_WHAT THE TASK REQUIRES_. Return every line from the records below in which the word "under" is found.

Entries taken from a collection

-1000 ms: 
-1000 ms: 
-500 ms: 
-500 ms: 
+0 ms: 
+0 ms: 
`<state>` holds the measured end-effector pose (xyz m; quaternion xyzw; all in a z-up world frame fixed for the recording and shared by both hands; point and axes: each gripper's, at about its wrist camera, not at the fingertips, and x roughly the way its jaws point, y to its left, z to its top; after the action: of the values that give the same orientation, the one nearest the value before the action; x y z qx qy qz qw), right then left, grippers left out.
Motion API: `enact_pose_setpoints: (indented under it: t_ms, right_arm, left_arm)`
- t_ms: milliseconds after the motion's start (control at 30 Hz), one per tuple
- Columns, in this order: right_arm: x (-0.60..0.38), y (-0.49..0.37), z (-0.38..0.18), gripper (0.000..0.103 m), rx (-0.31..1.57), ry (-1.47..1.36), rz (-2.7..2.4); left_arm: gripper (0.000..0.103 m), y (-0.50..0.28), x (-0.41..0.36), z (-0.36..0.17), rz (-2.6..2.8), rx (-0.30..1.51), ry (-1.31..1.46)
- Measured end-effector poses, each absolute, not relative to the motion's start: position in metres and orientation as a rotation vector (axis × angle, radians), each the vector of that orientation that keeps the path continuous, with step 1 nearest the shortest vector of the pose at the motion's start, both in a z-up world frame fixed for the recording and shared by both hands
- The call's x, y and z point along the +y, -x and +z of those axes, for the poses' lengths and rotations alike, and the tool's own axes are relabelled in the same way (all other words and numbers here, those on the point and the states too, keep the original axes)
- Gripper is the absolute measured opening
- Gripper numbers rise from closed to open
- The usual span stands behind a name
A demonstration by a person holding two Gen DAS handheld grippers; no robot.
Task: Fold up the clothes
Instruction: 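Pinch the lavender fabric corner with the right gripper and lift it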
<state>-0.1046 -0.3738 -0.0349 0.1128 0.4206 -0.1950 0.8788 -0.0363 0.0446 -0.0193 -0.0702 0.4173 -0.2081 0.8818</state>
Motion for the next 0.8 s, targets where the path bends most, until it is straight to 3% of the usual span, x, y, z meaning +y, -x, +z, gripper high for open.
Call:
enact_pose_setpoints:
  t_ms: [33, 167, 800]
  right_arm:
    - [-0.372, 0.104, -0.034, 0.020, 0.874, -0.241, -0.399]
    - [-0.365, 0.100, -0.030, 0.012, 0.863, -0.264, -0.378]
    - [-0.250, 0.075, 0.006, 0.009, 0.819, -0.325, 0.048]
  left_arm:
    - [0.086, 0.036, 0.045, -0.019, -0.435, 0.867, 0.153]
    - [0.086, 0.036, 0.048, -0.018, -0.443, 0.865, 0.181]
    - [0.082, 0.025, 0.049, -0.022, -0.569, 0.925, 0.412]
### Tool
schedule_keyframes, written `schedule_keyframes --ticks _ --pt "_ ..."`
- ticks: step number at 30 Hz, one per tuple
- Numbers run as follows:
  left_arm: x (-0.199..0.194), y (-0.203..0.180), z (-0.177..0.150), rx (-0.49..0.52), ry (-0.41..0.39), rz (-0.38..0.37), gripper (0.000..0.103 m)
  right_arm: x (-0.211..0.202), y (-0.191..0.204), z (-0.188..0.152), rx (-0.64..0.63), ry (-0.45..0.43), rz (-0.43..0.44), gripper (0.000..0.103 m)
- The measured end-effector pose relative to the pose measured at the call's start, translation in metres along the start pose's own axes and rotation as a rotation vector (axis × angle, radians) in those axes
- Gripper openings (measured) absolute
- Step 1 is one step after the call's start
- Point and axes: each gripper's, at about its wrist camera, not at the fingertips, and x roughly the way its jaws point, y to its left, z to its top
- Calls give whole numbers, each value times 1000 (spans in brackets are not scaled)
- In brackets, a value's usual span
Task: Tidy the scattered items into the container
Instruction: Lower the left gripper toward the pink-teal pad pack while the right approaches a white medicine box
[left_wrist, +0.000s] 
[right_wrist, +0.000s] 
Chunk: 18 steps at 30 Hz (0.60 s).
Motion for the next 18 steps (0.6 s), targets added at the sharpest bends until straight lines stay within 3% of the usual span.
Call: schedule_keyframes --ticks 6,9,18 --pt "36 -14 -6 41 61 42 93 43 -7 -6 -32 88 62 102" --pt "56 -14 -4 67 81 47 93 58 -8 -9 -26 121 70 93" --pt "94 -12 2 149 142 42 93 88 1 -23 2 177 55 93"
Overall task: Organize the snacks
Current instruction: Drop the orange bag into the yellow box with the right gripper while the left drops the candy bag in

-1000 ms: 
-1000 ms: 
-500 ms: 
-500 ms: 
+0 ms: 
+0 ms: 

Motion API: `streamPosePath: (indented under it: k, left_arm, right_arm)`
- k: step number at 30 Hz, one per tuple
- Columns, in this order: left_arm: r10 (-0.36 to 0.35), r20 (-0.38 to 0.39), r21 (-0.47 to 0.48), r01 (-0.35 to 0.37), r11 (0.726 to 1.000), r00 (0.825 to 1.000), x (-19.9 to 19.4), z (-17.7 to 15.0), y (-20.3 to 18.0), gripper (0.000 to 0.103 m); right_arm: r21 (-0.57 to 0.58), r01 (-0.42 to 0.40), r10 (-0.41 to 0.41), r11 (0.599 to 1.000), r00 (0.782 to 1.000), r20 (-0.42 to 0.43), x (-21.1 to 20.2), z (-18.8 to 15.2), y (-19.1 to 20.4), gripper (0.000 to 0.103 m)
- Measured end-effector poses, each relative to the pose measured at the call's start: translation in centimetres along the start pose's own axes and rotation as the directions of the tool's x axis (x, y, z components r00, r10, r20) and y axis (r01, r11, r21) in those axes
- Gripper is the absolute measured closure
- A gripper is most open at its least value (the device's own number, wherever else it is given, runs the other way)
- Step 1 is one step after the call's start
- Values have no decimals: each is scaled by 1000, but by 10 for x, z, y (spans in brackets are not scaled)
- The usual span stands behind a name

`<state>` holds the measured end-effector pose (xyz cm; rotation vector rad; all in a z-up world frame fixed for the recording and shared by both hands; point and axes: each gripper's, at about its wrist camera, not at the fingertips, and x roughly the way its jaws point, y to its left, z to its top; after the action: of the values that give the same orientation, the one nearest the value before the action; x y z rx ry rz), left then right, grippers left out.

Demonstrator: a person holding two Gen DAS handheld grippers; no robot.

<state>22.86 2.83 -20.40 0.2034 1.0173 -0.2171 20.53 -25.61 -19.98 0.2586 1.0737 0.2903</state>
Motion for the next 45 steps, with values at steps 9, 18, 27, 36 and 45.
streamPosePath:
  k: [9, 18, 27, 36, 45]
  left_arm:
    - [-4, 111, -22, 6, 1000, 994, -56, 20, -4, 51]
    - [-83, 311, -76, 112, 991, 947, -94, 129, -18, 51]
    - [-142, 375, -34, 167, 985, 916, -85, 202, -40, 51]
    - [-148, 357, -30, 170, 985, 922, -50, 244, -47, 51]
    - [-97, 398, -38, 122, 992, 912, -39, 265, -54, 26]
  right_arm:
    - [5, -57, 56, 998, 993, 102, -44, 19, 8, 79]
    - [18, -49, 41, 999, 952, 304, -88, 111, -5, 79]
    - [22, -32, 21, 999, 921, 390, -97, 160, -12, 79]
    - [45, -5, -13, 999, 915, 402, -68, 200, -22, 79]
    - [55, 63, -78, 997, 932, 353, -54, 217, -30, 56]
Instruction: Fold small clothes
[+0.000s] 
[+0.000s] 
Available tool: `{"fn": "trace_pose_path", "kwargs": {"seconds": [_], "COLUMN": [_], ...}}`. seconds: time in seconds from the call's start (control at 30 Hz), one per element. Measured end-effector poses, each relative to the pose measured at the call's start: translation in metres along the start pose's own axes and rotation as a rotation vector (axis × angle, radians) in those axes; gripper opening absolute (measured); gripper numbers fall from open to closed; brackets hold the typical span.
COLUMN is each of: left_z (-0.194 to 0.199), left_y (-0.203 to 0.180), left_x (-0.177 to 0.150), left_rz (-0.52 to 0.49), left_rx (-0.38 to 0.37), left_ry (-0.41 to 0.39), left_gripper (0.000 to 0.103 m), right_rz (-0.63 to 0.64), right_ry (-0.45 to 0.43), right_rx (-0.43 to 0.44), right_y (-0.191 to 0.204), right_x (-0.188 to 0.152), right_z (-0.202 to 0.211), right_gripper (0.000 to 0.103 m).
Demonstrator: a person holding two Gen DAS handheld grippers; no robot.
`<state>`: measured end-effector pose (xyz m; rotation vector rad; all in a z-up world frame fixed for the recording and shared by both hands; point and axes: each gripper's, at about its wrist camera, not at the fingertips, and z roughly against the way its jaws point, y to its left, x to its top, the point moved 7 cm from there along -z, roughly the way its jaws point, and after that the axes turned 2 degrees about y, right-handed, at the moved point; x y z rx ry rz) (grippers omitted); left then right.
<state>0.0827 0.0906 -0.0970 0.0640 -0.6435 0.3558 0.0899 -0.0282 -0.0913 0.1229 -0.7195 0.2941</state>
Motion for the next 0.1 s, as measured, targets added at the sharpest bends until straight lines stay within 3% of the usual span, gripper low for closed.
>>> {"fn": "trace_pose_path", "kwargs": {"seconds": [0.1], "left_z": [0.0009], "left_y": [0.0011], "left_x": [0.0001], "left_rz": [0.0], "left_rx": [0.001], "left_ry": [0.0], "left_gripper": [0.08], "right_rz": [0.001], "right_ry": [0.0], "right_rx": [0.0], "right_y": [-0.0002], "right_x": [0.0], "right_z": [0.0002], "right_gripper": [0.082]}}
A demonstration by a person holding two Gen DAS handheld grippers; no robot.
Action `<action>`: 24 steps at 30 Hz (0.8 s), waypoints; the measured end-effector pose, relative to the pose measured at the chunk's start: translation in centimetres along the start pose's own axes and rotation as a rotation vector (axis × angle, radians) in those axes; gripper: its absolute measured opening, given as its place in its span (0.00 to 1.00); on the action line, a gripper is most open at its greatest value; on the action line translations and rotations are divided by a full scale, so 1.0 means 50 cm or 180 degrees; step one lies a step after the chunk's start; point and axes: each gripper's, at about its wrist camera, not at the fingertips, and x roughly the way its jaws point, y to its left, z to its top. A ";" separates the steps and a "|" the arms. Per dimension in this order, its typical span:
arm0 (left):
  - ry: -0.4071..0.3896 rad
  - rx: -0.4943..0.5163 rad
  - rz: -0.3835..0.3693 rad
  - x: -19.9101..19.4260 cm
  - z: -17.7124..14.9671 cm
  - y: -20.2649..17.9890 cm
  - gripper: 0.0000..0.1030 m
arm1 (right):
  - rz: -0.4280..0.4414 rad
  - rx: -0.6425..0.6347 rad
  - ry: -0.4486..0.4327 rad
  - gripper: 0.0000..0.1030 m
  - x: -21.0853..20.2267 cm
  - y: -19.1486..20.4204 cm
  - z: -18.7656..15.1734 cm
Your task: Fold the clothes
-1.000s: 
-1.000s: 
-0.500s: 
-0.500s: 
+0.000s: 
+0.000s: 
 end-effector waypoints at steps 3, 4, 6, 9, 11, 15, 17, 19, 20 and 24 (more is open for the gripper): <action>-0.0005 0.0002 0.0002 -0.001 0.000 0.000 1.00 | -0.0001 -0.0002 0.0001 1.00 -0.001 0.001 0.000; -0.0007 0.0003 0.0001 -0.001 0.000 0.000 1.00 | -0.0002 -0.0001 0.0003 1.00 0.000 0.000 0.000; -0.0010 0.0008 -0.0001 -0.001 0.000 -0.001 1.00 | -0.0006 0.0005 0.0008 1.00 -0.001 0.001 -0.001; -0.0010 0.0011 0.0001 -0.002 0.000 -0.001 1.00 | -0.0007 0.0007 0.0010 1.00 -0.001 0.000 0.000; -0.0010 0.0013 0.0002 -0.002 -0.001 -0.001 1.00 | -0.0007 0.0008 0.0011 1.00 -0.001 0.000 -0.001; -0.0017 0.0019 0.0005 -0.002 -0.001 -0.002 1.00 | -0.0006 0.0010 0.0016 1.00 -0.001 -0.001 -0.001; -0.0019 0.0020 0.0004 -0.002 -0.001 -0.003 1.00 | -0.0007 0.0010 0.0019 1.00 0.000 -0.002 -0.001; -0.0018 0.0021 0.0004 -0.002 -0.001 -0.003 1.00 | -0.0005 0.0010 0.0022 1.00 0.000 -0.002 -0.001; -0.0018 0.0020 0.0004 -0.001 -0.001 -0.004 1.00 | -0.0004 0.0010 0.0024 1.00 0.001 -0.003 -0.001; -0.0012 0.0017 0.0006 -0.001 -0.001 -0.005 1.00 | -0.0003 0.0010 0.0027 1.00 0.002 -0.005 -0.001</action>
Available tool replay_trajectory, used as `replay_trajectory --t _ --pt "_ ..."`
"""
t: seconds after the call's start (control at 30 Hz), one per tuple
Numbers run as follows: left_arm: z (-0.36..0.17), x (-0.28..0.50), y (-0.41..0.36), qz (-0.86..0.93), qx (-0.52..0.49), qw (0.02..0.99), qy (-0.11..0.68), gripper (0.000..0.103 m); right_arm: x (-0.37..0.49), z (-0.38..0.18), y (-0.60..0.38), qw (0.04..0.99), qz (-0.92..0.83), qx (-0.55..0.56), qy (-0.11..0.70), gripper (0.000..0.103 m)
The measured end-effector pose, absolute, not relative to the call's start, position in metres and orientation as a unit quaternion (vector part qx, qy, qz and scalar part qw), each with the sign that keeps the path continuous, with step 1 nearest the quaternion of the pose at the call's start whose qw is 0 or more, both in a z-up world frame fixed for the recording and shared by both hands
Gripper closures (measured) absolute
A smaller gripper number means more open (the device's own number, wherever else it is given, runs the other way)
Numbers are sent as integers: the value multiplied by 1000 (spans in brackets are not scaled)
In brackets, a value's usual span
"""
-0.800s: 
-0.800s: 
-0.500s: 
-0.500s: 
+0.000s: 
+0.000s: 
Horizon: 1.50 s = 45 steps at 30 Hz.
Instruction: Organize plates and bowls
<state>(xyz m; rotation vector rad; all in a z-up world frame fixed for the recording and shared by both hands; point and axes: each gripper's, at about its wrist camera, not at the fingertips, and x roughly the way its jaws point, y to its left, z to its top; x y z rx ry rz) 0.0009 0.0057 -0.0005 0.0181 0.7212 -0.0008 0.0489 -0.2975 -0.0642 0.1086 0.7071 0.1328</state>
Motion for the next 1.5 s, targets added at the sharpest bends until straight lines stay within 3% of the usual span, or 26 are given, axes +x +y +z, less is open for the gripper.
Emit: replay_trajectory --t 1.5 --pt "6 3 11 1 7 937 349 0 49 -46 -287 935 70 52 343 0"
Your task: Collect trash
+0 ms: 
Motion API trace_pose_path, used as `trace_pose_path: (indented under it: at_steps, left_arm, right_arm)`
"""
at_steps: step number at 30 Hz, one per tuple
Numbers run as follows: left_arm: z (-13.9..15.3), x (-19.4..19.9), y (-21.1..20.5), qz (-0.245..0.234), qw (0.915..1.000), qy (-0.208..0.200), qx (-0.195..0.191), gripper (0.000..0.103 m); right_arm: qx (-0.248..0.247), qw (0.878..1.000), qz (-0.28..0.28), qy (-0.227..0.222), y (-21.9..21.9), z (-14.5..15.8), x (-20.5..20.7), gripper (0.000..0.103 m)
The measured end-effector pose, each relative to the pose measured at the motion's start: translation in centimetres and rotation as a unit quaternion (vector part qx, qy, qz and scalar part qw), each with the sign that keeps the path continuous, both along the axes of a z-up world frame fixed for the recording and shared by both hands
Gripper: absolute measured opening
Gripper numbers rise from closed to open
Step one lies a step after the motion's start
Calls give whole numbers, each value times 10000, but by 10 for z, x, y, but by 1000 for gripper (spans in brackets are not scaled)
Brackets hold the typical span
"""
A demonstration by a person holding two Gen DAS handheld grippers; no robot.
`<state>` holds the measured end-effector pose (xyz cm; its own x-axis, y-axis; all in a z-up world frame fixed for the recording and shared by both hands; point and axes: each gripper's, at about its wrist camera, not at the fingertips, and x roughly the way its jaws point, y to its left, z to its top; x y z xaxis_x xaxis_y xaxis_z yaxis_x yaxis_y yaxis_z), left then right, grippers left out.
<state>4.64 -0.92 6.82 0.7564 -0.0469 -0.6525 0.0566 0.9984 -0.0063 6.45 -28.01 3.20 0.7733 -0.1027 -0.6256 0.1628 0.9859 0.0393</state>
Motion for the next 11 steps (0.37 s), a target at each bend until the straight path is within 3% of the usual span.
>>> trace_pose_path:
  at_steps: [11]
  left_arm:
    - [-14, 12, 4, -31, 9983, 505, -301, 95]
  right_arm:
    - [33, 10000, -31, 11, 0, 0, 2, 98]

_WRITTEN ANSWER_.
Motion API: `enact_pose_setpoints: (indented under it: t_ms, right_arm, left_arm)`
Motion API: `streamPosePath: (indented under it: k, left_arm, right_arm)`
Motion API trace_pose_path, used as `trace_pose_path: (indented under it: at_steps, left_arm, right_arm)`

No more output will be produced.